Este fenómeno psicológico sigue siendo poco conocido. Sin embargo, afecta a una parte significativa de la población. Según un estudio realizado por investigadores de la Universidad de Columbia British, Canadá, aproximadamente un tercio de las personas siente cierto grado de sensibilidad a la misocinesia en su vida cotidiana. La investigación involucró a más de 4100 participantes, incluidos estudiantes universitarios y personas de la población general.
La misocininesia está relacionada con la misofonía.

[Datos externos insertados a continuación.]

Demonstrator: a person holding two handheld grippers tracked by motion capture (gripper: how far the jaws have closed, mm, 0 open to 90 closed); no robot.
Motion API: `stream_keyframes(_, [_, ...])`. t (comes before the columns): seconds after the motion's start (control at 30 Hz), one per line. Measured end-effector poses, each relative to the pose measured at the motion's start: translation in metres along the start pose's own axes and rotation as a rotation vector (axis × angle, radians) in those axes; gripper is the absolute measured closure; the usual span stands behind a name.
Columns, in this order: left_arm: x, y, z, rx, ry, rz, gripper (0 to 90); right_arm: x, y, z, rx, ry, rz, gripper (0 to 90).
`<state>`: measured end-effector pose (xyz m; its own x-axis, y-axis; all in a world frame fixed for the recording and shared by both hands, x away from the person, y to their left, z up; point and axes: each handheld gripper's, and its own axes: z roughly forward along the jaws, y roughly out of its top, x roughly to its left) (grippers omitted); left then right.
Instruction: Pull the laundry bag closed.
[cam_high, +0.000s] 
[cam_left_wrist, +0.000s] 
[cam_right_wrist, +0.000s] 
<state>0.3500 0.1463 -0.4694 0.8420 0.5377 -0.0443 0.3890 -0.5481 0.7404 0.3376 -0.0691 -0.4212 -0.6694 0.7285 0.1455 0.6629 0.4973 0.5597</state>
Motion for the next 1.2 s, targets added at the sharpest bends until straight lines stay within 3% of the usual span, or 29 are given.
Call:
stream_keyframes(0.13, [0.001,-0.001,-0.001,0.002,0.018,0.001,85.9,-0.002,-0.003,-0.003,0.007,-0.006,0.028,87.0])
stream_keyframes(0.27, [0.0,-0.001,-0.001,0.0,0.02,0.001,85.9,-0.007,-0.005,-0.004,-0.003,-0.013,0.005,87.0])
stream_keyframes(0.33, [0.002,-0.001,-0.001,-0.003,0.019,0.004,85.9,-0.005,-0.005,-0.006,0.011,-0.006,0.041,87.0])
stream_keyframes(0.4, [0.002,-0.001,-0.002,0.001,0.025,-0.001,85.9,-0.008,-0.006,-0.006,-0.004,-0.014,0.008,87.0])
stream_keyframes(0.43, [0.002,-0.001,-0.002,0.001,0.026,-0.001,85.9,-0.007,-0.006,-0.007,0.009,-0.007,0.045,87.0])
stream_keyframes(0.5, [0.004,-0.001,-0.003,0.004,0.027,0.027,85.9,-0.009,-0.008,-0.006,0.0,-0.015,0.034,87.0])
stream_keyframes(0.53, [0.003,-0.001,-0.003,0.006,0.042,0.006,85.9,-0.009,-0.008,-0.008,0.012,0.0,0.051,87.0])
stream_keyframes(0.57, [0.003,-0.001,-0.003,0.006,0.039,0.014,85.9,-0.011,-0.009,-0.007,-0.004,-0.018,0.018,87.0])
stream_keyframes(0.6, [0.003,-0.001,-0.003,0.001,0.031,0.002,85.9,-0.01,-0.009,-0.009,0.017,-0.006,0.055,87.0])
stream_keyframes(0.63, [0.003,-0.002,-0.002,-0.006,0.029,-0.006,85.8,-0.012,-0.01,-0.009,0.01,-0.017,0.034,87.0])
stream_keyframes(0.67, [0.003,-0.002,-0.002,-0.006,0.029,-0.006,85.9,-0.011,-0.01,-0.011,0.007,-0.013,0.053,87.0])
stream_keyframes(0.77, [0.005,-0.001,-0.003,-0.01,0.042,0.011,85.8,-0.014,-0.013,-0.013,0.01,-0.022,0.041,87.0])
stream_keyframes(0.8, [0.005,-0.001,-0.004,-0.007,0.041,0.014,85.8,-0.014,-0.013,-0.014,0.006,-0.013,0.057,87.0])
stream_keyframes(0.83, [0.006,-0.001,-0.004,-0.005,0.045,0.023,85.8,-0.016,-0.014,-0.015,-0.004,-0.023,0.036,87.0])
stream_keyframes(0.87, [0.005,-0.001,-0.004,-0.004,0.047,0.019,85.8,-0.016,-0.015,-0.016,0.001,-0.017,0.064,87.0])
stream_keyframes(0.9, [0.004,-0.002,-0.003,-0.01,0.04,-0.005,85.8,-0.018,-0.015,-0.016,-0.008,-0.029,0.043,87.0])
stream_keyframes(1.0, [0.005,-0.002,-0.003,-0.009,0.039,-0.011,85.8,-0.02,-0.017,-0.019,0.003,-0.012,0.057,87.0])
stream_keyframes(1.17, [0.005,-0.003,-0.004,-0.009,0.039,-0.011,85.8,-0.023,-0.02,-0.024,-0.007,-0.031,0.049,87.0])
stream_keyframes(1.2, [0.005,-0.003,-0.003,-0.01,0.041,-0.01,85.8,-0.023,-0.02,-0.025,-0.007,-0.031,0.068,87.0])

Es una condición en la que ciertos sonidos repetitivos, como masticar o hacer clic con un bolígrafo, causan reacciones emocionales negativas. Sin embargo, mientras que la misofonía se desencadena por los sonidos, Milesia se activa mediante estímulos visuales: movimientos pequeños, repetitivos e involuntarios hechos por otros.


Las reacciones a estos estímulos varían de persona a persona, pero pueden incluir irritación, ansiedad, frustración o incluso enojo. En casos más extremos, algunas personas evitan espacios sociales, reuniones o entornos de trabajo porque no pueden lidiar con estos comportamientos. Esto afecta el bienestar, la productividad e incluso la vida social.
Pero, ¿qué causa exactamente esta sensibilidad?
Una de las hipótesis planteadas por los científicos tiene que ver con las llamadas neuronas espejo. Son las células cerebrales las que se activan tanto cuando realizamos una acción y cuando vemos a alguien que la realiza. Si una persona está nerviosa y se mueve constantemente, el cerebro de aquellos que tienen misión puede reflejar este estado emocional, generando molestias involuntarias.
Otro estudio reciente, realizado en 2024, sugiere que la dificultad no solo está en la distracción causada por los movimientos, sino en la incapacidad de «apagar» la atención de estos estímulos visuales, lo que hace que las molestias sean aún más persistentes.
A pesar de ser poco discutido, Miles es real y bastante común.